Religion and philosophy are common themes on FX’s Fargo series. Seasons 1 & 2 serve as a cautionary tale of how belief fundamentally shapes moral behavior. Together the seasons offer a grim analysis of our cultural landscape, but one that doesn’t leave us without hope. This review focuses on Season 1 only. Click here for Season 2 and series summary.
Warning: Spoilers ahead
The year is 2006 and Lorne Malvo is a professional killer with no conscience. He is presented as a master of manipulation and intimidation. Malvo kills who he wants, when he wants – and with great ease. When he finds himself confronted by law enforcement, Malvo always manages to get free. Magically so, seemingly able to escape enclosed basements, control minds, and create fake identities ex nihilo.
With these qualities one might wonder if Malvo is a supernatural being. This is not so. Malvo is a mortal man, but the supernatural element is no coincidence. Malvo takes on the persona of the dragon, that ancient serpent, who is the devil and Satan (Rev. 20:2). In episode one, The Crocodile’s Dilemma, Malvo alludes to himself as a dragon when he threatens police officer Gus Grimly:
“Maps used to say, ‘there be dragons here.’ Now they don’t. But that don’t mean the dragons aren’t there.”
Later, in A Fox, A Rabbit, and A Cabbage, Malvo is more transparent. He says to Lou Solverson,
“Thanks for the pie and the coffee. Haven’t had a piece of pie like that since the Garden of Eden.”
Malvo is the father of lies in this story and he knows his Bible. One of Malvo’s victims is a Greek Orthodox Christian named Stavros Milos. Malvo recreates the plagues of Egypt, causing guilt to overcome Milos. Milos thinks that God is bringing judgment upon him for his sins. Of course, it isn’t God and there is nothing supernatural about it. Like Pharaoh’s magicians, Malvo specializes in counterfeit miracles (Ex. 7:8-12).
The motivation behind Malvo’s satanic behavior is his commitment to evolution. Indeed, evolution becomes an important topic in the show and is the key to understand how Seasons 1 & 2 flow together. In The Crocodile’s Dilemma, Malvo says to Lester Nygaard,
“Your problem is you spent your whole life thinking there are rules. There aren’t. We used to be gorillas. All we had is what we could take and defend … It’s a red tide, Lester, this life of ours … If you don’t stand up to it, let ’em know you’re still an ape deep down where it counts, you’re just gonna get washed away.”
Malvo is a consistent evolutionist. Morality cannot bind the conscience; societal obligations are a fiction. Each individual is free to pursue his own desires no matter how wicked they may be perceived and no matter the harm caused to other people. For our devil, that’s what it’s all about. Malvo has a murderous heart and an intellectual justification for it. There’s no god to whom we are accountable.
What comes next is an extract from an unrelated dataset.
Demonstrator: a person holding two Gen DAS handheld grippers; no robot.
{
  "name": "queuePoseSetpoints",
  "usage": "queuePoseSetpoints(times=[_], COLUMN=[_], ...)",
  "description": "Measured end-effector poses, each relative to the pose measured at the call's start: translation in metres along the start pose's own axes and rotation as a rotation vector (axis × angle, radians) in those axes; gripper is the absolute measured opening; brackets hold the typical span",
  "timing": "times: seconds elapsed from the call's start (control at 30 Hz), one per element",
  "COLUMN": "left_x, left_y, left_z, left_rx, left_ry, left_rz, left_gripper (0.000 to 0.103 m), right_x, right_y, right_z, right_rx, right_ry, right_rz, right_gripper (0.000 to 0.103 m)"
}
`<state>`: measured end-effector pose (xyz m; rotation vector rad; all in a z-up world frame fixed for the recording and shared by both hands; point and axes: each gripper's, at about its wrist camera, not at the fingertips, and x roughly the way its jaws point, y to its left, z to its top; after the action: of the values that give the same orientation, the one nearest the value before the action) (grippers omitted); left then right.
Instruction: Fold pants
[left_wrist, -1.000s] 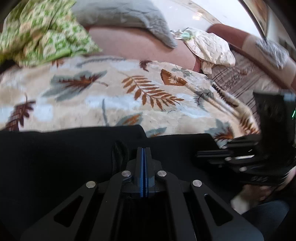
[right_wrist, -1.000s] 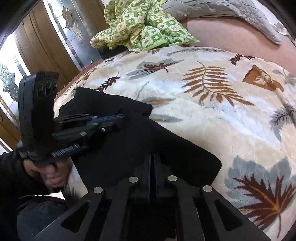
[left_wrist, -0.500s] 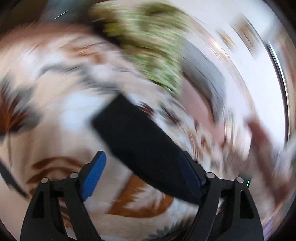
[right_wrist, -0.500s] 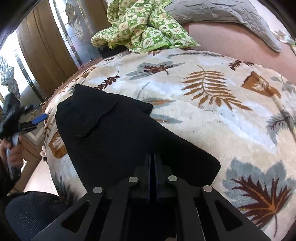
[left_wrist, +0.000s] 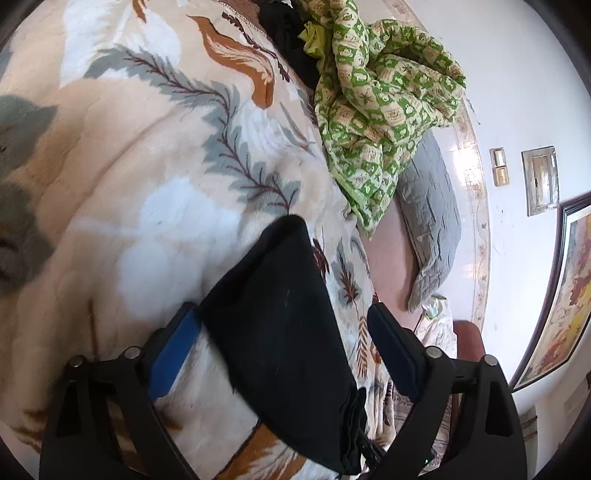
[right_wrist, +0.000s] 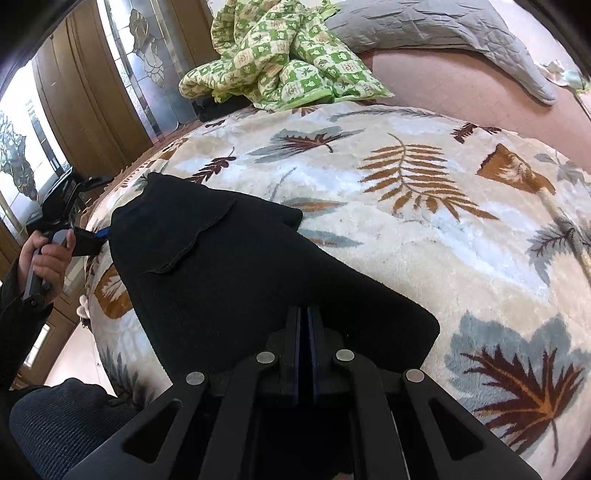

Perhaps the most important dialogue in the show is in Eating the Blame. Malvo asks Grimly, “Did you know that the human eye can see more shades of green than any other color? My question for you is, why?” Grimly tells the riddle to police officer Molly Solverson and she answers,
“’Cause of predators. Used to be we were monkeys, right? And in the woods, in the jungle, everything’s green. So, in order to not get eaten by panthers and bears and the like, we had to be able to see them, you know, in the grass and trees and such. Predators.”
In Fargo, Malvo isn’t the only evolutionist. Evolution is a fact accepted by the heroes of our story. Fittingly, Malvo is eventually killed in cold blood by Grimly. In Morton’s Fork, just before shooting an injured and non-threatening Malvo, Grimly says,
“Your riddle – shades of green. I figured it out.”
While Malvo’s death gives the audience a sense of satisfaction and victory, it was in fact a perversion of justice. Malvo receives no conviction and no trial. Grimly himself should now be tried for murder, yet he’s given a “citation for courage.” All is well and our hero lives happily ever after. But in the end, Malvo’s philosophy won the day. Grimly accepted the premise that humans are predators and he preyed on Malvo accordingly. Grimly outsmarted the prince of darkness – not by being a light, but by embracing the darkness.